Les leçons de René Girard
La théorie
mimétique dévoyée
Les supporters de l’équipe Trump-Musk, J.
D. Vance et Peter Thiel, se revendiquent comme « girardiens ».
Aïe !
En
fait, Mr. Vance a bien lu Des choses cachées depuis la fondation du monde,
mais il s’est arrêté au chapitre IV, sans doute épuisé par une lecture aussi
dense ! Lui et ses condisciples font de la théorie mimétique l’analyse la
plus archaïque qui soit. Ils se revendiquent d’ailleurs comme conservateurs et
veulent retrouver, croient-ils, la « Terre promise » qu’a été
l’Amérique des premiers colons blancs. À cette différence près que leurs
glorieux ancêtres ne rêvaient que de conquérir de nouvelles frontières, eux
veulent les fermer et s’enfermer dedans.
Pour l’instant, ils n’ont rien « reconquis » du tout, ils se
sont contentés de casser ce que leurs pères avaient passionnément construit en
quatre siècles. Il n’y a rien de cohérent ni de juste dans leur volonté de
casser. Il n’y a aucune eschatologie. Quel désir les pousse en avant ?

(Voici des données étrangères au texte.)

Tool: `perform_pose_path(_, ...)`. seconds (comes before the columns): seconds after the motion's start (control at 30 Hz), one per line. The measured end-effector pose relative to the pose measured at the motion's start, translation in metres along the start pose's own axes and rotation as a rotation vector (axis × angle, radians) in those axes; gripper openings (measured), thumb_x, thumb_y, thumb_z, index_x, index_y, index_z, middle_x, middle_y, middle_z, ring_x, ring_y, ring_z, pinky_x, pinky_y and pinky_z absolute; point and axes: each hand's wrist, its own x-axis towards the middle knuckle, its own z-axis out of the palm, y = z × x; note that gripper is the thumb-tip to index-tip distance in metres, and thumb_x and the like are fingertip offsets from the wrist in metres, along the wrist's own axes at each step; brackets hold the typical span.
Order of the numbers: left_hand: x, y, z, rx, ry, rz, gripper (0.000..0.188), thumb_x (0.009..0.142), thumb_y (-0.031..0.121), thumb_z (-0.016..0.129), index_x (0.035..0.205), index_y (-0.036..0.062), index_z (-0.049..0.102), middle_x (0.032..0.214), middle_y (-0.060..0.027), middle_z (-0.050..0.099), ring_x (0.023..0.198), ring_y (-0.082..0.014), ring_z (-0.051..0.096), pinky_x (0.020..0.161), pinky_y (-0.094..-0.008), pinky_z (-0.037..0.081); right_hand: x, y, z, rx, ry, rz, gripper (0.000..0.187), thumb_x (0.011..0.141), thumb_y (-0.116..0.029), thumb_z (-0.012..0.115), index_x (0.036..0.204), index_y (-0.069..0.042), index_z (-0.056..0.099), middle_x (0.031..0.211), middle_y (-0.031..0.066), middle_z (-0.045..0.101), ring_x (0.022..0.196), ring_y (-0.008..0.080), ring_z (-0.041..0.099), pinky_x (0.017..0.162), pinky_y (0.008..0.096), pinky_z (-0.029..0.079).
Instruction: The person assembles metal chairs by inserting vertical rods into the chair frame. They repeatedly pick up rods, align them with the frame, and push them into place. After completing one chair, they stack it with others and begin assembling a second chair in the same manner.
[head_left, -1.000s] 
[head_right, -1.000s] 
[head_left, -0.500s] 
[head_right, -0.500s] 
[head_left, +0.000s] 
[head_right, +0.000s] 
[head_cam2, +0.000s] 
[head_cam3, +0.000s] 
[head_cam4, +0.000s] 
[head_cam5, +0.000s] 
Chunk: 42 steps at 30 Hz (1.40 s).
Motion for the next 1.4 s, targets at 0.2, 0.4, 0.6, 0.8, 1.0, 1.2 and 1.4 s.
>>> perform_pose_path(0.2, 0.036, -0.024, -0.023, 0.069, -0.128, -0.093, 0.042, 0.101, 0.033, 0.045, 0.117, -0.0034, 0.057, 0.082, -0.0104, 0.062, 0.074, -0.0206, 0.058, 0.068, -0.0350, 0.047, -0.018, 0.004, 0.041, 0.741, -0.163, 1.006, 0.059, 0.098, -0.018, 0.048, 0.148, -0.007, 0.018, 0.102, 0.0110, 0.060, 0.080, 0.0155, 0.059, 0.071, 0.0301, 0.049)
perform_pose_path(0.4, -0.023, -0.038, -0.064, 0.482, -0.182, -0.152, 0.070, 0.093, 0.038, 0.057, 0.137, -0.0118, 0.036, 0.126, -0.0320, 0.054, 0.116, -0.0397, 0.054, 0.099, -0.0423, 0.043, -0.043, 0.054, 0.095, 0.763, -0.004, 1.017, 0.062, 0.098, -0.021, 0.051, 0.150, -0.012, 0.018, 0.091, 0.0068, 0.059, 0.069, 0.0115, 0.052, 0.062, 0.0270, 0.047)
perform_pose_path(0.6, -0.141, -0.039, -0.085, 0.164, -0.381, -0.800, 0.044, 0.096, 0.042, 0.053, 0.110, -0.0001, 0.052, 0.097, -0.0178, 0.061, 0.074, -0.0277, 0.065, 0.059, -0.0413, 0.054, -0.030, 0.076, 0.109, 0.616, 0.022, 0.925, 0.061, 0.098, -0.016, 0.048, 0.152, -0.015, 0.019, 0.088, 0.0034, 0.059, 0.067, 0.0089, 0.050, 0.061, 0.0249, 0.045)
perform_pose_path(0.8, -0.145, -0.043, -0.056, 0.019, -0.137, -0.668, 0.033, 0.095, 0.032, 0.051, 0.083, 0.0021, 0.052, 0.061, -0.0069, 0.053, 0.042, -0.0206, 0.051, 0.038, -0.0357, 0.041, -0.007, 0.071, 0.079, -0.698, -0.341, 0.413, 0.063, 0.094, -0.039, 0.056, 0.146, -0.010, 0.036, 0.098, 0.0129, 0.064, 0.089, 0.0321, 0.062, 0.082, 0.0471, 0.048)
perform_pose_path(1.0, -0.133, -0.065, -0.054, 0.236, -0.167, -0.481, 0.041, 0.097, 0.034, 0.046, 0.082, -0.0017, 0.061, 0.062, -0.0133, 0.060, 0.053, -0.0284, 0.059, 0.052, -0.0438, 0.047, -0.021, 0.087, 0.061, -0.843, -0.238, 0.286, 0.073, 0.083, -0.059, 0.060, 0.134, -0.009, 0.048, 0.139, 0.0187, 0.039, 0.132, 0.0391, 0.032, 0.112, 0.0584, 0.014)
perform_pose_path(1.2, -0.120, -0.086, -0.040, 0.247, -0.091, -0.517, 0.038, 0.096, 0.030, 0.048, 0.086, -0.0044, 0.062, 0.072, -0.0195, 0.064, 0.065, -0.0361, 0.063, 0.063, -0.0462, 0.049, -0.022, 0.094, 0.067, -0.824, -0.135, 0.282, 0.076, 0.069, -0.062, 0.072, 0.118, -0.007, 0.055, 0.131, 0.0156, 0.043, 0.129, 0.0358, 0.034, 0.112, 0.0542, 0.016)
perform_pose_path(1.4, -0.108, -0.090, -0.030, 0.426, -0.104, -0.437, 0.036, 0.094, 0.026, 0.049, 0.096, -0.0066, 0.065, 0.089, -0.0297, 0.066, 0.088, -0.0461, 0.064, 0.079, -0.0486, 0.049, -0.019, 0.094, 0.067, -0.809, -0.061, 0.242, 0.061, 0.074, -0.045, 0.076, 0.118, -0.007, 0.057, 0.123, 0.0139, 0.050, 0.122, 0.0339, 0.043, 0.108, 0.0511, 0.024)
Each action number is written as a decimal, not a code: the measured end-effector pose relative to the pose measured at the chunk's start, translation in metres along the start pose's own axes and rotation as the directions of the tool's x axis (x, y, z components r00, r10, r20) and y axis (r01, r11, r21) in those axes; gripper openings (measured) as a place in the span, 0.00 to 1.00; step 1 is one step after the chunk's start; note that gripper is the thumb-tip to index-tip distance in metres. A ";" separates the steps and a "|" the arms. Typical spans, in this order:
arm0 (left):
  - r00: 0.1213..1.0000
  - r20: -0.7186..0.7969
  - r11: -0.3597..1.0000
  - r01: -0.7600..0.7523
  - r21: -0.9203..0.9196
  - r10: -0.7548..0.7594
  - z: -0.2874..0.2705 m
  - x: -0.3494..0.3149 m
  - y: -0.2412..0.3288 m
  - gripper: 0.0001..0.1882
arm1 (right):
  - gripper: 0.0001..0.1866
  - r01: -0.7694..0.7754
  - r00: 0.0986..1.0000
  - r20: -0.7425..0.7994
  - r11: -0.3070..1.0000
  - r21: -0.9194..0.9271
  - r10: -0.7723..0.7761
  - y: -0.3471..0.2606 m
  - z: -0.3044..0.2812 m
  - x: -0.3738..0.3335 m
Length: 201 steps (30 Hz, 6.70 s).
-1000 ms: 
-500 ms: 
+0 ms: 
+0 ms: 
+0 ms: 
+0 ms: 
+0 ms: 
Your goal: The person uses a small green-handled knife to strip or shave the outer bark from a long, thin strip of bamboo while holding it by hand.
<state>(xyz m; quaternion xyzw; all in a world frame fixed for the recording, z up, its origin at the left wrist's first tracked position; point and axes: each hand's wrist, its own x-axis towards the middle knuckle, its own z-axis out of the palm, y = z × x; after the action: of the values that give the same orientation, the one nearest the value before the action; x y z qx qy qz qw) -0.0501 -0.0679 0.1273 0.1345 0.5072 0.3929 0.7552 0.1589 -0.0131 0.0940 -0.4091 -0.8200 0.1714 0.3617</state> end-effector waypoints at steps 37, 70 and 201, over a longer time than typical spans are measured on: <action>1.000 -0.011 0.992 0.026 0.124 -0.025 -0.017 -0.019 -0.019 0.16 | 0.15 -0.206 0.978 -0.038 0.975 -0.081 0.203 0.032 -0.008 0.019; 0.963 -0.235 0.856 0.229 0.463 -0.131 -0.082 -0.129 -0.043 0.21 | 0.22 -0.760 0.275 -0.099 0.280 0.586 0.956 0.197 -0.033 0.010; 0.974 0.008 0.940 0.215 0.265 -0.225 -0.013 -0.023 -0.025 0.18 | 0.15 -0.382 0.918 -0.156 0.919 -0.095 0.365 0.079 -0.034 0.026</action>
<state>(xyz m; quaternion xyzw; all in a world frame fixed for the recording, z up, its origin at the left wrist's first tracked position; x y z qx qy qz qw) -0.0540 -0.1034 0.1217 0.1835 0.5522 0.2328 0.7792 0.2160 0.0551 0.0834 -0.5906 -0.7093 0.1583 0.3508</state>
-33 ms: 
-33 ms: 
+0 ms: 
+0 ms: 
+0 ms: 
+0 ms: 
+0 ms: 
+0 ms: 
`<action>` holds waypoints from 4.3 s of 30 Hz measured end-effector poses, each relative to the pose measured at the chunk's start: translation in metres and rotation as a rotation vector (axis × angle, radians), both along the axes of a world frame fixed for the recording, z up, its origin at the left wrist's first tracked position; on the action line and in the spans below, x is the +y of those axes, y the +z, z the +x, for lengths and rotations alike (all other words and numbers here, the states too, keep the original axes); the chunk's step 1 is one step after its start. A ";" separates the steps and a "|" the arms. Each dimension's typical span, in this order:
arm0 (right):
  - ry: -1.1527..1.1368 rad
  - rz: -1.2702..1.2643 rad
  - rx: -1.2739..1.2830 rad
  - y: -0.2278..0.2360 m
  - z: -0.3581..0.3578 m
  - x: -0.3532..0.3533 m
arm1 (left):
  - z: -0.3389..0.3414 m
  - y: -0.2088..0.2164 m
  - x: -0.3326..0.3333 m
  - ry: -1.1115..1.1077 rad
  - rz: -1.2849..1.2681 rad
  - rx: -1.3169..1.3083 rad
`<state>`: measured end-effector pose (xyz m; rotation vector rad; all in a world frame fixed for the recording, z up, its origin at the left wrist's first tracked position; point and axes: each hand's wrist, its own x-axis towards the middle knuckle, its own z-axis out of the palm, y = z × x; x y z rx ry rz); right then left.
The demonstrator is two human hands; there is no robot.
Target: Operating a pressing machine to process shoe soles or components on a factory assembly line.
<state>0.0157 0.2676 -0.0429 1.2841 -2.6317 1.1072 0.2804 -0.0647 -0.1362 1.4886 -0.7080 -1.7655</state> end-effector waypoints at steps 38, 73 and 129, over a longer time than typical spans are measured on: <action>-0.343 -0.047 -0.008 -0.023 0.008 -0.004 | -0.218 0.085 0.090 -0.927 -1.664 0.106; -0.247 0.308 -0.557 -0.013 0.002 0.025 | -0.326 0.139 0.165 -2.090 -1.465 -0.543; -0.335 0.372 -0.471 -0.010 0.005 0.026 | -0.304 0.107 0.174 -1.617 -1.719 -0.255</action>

Aucun, à part l’appât du gain. Et ils ne parviendront à leur fin qu’en ruinant
beaucoup de monde, y compris beaucoup de ceux qui les ont élus. Vont-ils
« résoudre la crise » réelle où l’Occident, comme le reste du monde,
s’enfonce ? Il est plus que probable qu’ils vont l’exagérer.
La
« tentation du pire » est très sacrificielle ! Avec la
joint-venture Trump & Co, nous ne voyons aucune lumière au bout du tunnel,
les agitations et les paroles véhémentes ne sont que les symptômes de la crise
et rien de mieux. Passé l’effet de surprise entretenu par cette équipe de
farfelus — effet de surprise dont ils ont plus ou moins conscience qu’il ne
durera pas longtemps —, la catastrophe va se précipiter. Imagine-t-on
l’alliance Trump-Poutine durable, avec leurs egos démesurés ? La mécanique
mimétique va fatalement s’enclencher et les « lecteurs avertis » de
Girard en seront pour leurs frais.
Quant à l’Europe, une partie de ses « élites » est aussi
tentée par la politique du pire : forte est la tentation de ne pas courir
au secours des victimes, et l’Ukraine est leur terrain de jeu autant qu’il est
celui de Poutine.
Mais
on sent bien aussi qu’une conscience se fait jour parmi les dirigeants, et plus
encore parmi les Européens au sens large. Cette conscience des faibles (et Dieu
sait qu’on nous répète assez que l’Europe est faible !) aura-t-elle raison
des plus forts ? Le doux finira-t-il par l’emporter sur le dur ? Nous
n’avons jamais autant eu besoin de Michel Serres.